Erick Williamson, 29, continued to believe that he had done nothing wrong and that he did not purposely expose himself to two women and a 7-year-old boy who walked past his house the morning of Oct. 19. He immediately appealed his conviction. "That's outrageous," he said after the verdict. "It's unbelievable." He said publicity from the arrest had cost him a job as a commercial diver. "I'm the victim," he said.
The incidents occurred at Williamson's rented townhouse on Arley Drive in the Springfield area. In the first, neighbor Joyce Giuliani testified that she heard moaning coming from Williamson's house about 6:15 a.m., then singing at 6:35. On her way to work a few minutes later, she said, she drove past the townhouse, glanced at it and saw a man standing in the front window "unclothed."
Yvette Dean testified that about two hours later, at 8:40 a.m., she and her son were walking single file on a footpath near the side of Williamson's home. She said her son was in front of her, so she darted up to him and put a coat over him so he couldn't see. They continued walking toward the sidewalk on Arley Drive on their way to Hunt Valley Elementary School. "I looked again," Dean said. Williamson had moved to a window at the front of the house, still offering a fully unobstructed view of himself, she said.
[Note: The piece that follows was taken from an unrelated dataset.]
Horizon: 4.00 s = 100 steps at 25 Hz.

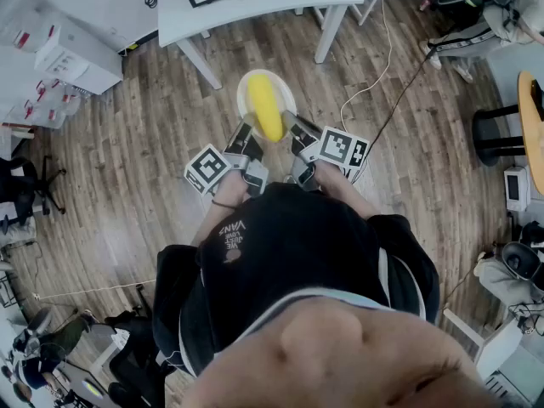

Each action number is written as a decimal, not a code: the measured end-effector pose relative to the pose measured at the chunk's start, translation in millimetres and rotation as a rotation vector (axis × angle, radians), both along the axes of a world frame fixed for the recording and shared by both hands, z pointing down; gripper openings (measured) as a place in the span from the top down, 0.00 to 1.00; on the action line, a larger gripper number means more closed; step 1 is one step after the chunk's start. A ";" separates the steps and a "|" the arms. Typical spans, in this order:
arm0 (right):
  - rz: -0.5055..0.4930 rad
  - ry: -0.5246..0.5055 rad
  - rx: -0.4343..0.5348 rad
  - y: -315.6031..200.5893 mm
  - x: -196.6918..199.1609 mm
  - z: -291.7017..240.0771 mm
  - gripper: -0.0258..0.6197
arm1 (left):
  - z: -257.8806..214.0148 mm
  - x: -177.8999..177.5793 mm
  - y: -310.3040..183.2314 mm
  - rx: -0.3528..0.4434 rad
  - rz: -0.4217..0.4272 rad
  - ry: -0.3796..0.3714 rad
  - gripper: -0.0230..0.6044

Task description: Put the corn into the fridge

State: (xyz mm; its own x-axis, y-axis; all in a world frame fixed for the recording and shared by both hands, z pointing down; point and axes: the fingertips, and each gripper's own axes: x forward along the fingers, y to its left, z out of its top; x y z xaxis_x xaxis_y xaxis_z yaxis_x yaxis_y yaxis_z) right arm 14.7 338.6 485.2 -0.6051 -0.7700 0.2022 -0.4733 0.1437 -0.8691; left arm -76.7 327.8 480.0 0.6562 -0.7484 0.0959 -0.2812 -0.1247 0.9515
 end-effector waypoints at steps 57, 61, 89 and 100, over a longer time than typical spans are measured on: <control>-0.021 0.000 0.005 -141.2 8.1 4.6 0.90 | 10.3 8.7 -142.5 -0.014 -0.001 0.033 0.91; -0.003 -0.004 0.002 -163.6 3.2 2.9 0.90 | 7.9 4.0 -166.5 -0.017 0.018 0.029 0.91; 0.110 -0.007 0.009 -260.2 -36.5 8.3 0.90 | 13.4 -32.3 -273.1 -0.008 0.143 0.035 0.91; 0.069 -0.012 0.005 -297.2 -10.9 9.1 0.90 | 14.5 -9.0 -305.8 -0.026 0.093 0.017 0.91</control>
He said he made coffee, did some cleaning, made breakfast, packed some more. He said he never stood in front of either the open doorway or the front window, was merely going about his morning business and didn't intend to expose himself. "It didn't cross my mind" that pedestrians might see him, he said. There were curtains on the windows, he said, but they were open.
"I believe from the evidence here," Judge O'Flaherty said, "that the gentleman obviously was intentionally naked in the house. I find that the windows were completely uncovered. The fact that it went on for so long indicates an obscene display, and I find the gentleman guilty." O'Flaherty sentenced him to 180 days in jail, all suspended for one year. He imposed no fine, just court costs of about $72, which Williamson didn't have to pay because he appealed.
My question to you: Do you think this man should be punished for being naked in his home?